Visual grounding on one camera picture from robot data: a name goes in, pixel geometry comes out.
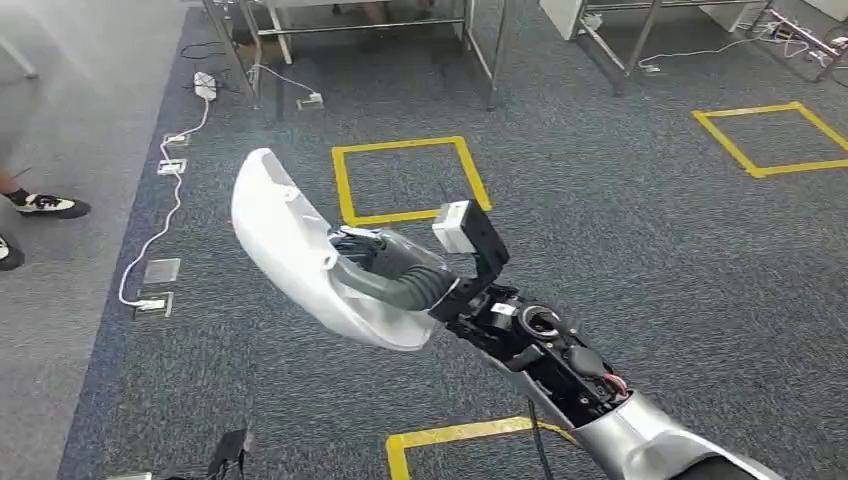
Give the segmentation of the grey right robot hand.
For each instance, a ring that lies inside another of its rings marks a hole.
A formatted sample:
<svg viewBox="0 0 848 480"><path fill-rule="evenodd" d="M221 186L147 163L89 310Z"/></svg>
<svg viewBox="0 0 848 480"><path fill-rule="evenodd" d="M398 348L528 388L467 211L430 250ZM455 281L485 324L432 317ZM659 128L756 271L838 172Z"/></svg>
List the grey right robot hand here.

● ● ●

§ TASK OBJECTIVE: Pull every line containing the string "robot" out of the data above and copy it.

§ EXERCISE SOLUTION:
Visual grounding on one camera picture from robot data: a name goes in, pixel geometry comes out.
Give the segmentation of the grey right robot hand.
List the grey right robot hand here.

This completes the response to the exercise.